PROBLEM
Count the lines holding the string "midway" in the records, and give only the count.

DATASET RECORDS

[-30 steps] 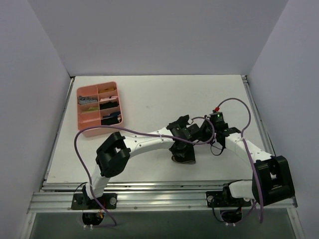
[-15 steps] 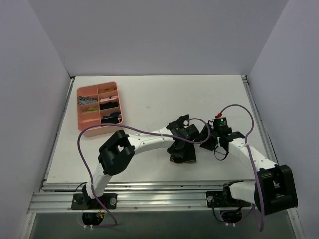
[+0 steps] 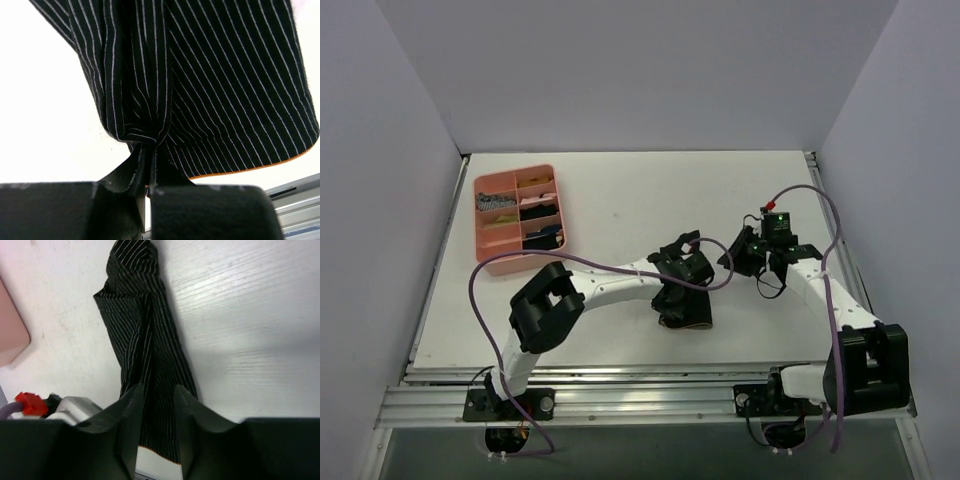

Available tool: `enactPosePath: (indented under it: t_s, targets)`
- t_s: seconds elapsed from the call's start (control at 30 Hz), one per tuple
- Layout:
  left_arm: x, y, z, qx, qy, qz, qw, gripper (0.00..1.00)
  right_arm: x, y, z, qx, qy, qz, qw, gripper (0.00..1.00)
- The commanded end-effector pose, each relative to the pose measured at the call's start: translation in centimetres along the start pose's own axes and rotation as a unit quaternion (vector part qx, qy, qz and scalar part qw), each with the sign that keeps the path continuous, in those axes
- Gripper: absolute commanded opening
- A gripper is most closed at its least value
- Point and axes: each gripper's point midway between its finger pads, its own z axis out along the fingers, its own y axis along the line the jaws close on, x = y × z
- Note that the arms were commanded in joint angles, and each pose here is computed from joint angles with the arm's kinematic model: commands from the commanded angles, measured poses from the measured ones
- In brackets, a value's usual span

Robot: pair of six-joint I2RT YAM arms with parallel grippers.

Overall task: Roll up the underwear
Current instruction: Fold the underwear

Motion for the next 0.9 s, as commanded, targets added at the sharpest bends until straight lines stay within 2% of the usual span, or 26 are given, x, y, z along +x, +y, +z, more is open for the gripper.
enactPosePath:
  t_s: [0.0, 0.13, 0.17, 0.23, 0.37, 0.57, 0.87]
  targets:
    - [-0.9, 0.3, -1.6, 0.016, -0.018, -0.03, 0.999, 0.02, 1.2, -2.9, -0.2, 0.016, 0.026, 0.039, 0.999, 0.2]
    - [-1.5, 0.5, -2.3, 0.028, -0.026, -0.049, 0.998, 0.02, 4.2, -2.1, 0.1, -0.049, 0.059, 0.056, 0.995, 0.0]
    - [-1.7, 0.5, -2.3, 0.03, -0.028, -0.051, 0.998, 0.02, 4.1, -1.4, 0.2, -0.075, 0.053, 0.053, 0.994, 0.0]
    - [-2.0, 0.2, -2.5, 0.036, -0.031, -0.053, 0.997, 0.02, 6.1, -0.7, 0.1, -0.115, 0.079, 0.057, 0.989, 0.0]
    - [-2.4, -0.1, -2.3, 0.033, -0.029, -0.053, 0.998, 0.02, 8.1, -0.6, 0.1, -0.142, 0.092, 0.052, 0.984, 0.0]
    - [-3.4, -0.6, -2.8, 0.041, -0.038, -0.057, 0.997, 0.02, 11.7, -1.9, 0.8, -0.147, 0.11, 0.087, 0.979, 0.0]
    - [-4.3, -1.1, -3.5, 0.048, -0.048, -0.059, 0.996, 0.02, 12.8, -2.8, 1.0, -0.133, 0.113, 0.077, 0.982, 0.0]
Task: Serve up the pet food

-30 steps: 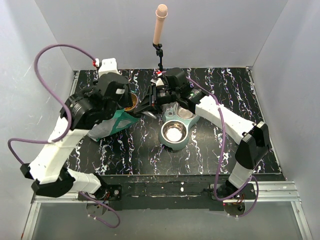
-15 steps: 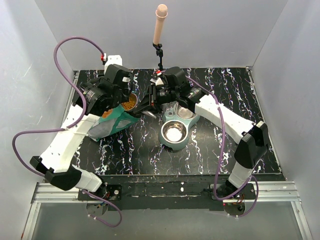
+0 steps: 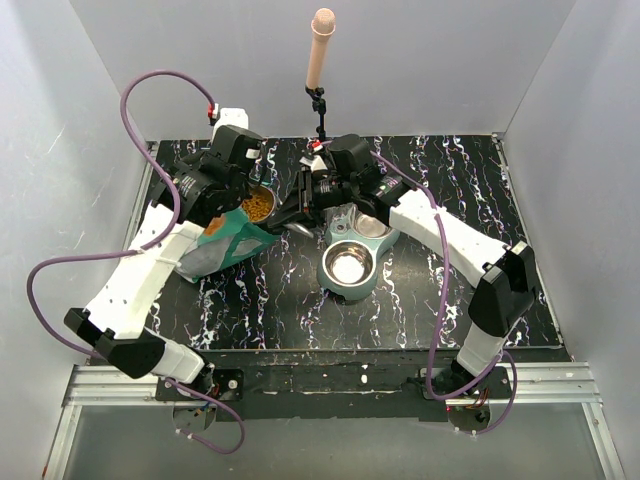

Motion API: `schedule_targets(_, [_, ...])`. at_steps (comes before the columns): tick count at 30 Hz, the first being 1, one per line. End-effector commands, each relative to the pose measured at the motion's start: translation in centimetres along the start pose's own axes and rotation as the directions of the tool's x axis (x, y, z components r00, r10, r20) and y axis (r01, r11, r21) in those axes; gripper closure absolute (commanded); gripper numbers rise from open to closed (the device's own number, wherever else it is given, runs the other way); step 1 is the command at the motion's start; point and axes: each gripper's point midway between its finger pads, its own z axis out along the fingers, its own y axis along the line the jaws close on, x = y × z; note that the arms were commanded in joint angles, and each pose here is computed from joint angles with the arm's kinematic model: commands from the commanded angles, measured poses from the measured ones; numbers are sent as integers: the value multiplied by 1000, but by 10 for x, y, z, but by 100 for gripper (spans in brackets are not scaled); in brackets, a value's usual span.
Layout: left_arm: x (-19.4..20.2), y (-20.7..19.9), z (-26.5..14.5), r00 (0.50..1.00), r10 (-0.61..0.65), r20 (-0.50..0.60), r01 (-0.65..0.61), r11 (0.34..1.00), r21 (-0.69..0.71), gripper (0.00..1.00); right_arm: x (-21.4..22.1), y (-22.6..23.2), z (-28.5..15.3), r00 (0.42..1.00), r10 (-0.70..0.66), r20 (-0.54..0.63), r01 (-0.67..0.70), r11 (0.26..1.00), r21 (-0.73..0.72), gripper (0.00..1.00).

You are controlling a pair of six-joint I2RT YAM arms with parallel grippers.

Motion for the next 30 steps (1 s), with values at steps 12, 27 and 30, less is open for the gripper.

TASK RESULT
2